◆ **Problem to work on**
Starting with the first line of the material, reproduce exactly each line up to and including the one that contains "right hand: (197, 141), depth 80 cm", leaving out every picture.

◆ **Data excerpts**
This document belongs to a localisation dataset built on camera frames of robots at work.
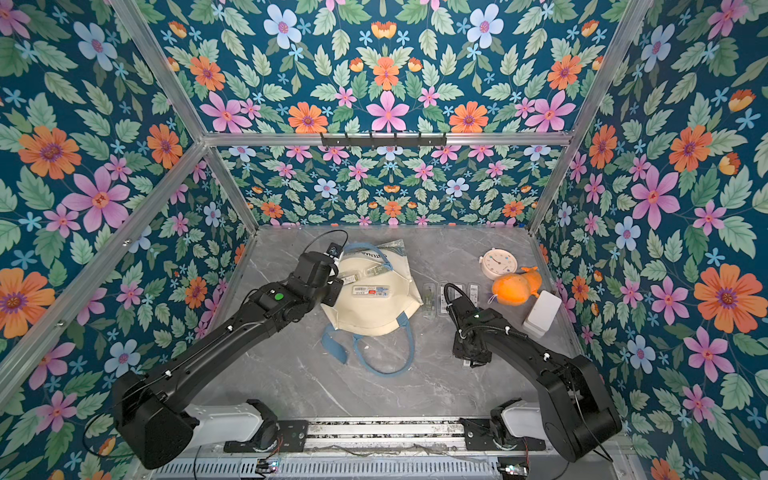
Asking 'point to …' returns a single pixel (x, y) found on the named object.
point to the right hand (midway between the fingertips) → (470, 351)
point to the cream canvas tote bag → (378, 291)
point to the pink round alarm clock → (497, 261)
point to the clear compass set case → (429, 299)
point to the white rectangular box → (542, 313)
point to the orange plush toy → (516, 289)
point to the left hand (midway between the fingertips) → (336, 276)
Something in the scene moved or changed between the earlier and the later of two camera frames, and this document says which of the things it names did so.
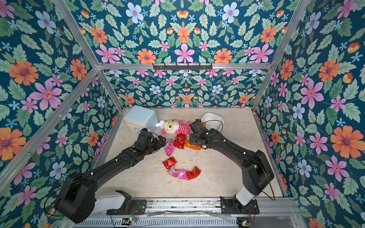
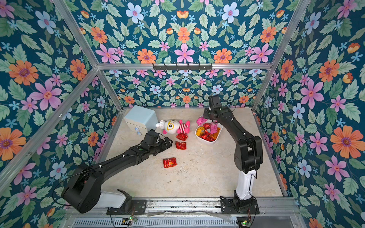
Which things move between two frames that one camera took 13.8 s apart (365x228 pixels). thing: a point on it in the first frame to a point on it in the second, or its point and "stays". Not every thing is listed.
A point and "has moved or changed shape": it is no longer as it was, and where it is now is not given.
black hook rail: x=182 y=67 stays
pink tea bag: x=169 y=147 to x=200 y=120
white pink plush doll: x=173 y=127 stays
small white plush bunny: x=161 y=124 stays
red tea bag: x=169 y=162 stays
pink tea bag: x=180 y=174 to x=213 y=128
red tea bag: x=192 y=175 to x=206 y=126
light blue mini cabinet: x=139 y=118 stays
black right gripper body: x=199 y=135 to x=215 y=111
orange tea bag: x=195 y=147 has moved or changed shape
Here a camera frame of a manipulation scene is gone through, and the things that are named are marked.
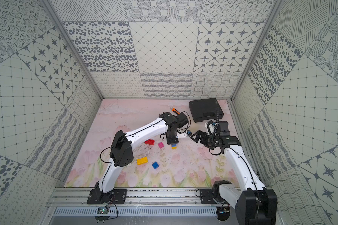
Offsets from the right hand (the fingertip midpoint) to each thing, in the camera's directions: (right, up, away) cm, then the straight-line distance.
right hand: (197, 141), depth 80 cm
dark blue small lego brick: (-14, -5, +10) cm, 17 cm away
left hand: (-12, -2, +3) cm, 12 cm away
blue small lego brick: (-25, -16, +4) cm, 30 cm away
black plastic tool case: (+11, +19, +33) cm, 40 cm away
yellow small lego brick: (-14, -7, +12) cm, 20 cm away
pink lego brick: (-23, -5, +12) cm, 26 cm away
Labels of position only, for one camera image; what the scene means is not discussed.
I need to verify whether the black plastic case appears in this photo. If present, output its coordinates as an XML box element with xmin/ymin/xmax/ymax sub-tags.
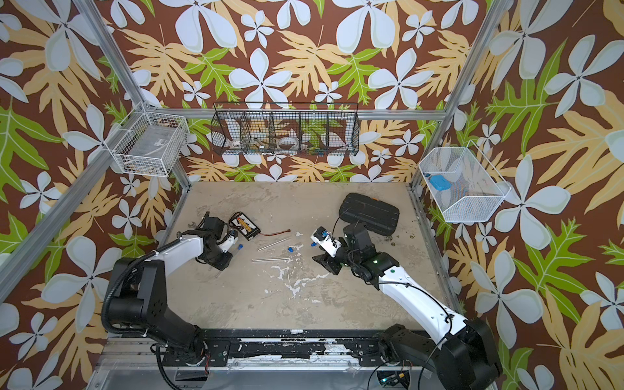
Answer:
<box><xmin>339</xmin><ymin>193</ymin><xmax>400</xmax><ymax>237</ymax></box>

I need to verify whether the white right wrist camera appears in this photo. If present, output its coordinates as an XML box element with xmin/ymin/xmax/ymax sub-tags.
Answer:
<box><xmin>310</xmin><ymin>227</ymin><xmax>342</xmax><ymax>258</ymax></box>

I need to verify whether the white mesh basket right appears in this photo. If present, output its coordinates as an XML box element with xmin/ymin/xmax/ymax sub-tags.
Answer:
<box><xmin>419</xmin><ymin>141</ymin><xmax>512</xmax><ymax>224</ymax></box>

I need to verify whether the white wire basket left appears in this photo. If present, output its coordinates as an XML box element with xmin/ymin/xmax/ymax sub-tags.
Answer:
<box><xmin>107</xmin><ymin>103</ymin><xmax>189</xmax><ymax>177</ymax></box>

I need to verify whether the clear test tube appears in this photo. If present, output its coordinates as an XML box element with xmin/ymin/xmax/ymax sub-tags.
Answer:
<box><xmin>251</xmin><ymin>257</ymin><xmax>291</xmax><ymax>263</ymax></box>
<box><xmin>258</xmin><ymin>237</ymin><xmax>292</xmax><ymax>252</ymax></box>

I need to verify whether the blue object in basket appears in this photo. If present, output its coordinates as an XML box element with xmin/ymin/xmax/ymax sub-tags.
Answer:
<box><xmin>429</xmin><ymin>175</ymin><xmax>452</xmax><ymax>191</ymax></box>

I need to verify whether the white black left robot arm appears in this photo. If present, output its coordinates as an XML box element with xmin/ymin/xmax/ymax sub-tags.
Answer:
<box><xmin>101</xmin><ymin>214</ymin><xmax>239</xmax><ymax>359</ymax></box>

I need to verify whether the black battery charging board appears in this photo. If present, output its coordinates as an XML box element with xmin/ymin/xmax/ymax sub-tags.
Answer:
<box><xmin>228</xmin><ymin>211</ymin><xmax>261</xmax><ymax>241</ymax></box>

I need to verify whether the black wire basket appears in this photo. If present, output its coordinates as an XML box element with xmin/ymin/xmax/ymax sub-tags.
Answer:
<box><xmin>208</xmin><ymin>102</ymin><xmax>361</xmax><ymax>156</ymax></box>

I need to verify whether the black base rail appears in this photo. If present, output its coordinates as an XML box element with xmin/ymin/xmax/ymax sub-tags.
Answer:
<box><xmin>160</xmin><ymin>328</ymin><xmax>440</xmax><ymax>369</ymax></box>

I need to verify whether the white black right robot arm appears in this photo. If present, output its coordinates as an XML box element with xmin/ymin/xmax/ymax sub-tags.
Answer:
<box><xmin>311</xmin><ymin>224</ymin><xmax>503</xmax><ymax>389</ymax></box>

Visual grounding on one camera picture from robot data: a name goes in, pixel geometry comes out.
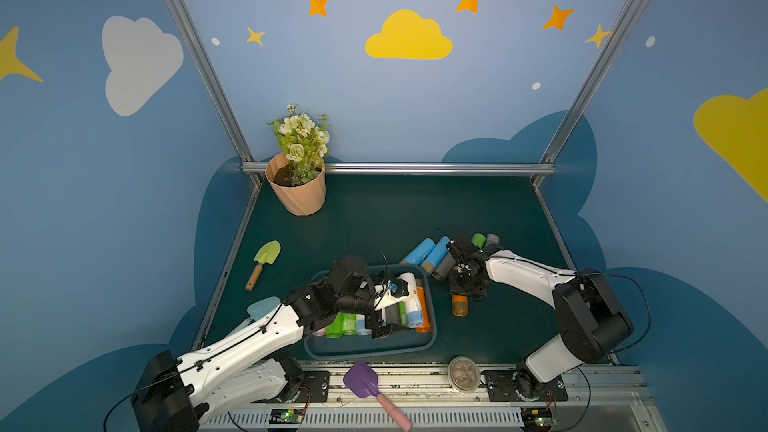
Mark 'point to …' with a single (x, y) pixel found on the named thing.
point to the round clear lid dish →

◆ **Completed task**
This document belongs to a localisation dataset built on camera frames of robots at work.
Asking 'point to …' returns a single pixel (x, y) found on the named object.
point to the right hand (midway between the fingertips) → (470, 351)
point to the cream canvas tote bag → (378, 291)
point to the pink round alarm clock → (497, 261)
point to the clear compass set case → (429, 299)
point to the white rectangular box → (542, 313)
point to the orange plush toy → (516, 289)
point to the left hand (midway between the fingertips) → (336, 276)
Something in the scene moved or changed between the earlier and the later of two camera frames, and this document says which of the things it names did so.
Which things move between two frames that one camera took 13.8 s apart (365x228 pixels). thing: a point on it in the first frame to a point on it in the second, or its point and "stays". Not every thing is listed.
A point and "has moved or changed shape": it is no longer as it was, and where it is now is not given.
black hook rail: x=182 y=67 stays
pink tea bag: x=169 y=147 to x=200 y=120
white pink plush doll: x=173 y=127 stays
small white plush bunny: x=161 y=124 stays
red tea bag: x=169 y=162 stays
pink tea bag: x=180 y=174 to x=213 y=128
red tea bag: x=192 y=175 to x=206 y=126
light blue mini cabinet: x=139 y=118 stays
black right gripper body: x=199 y=135 to x=215 y=111
orange tea bag: x=195 y=147 has moved or changed shape
Here a camera frame of a manipulation scene is gone through, and the things that are named are marked.
Offsets from the right hand (the fingertip midpoint) to each thing, in the camera's directions: (right, up, away) cm, then the straight-line distance.
right hand: (197, 141), depth 80 cm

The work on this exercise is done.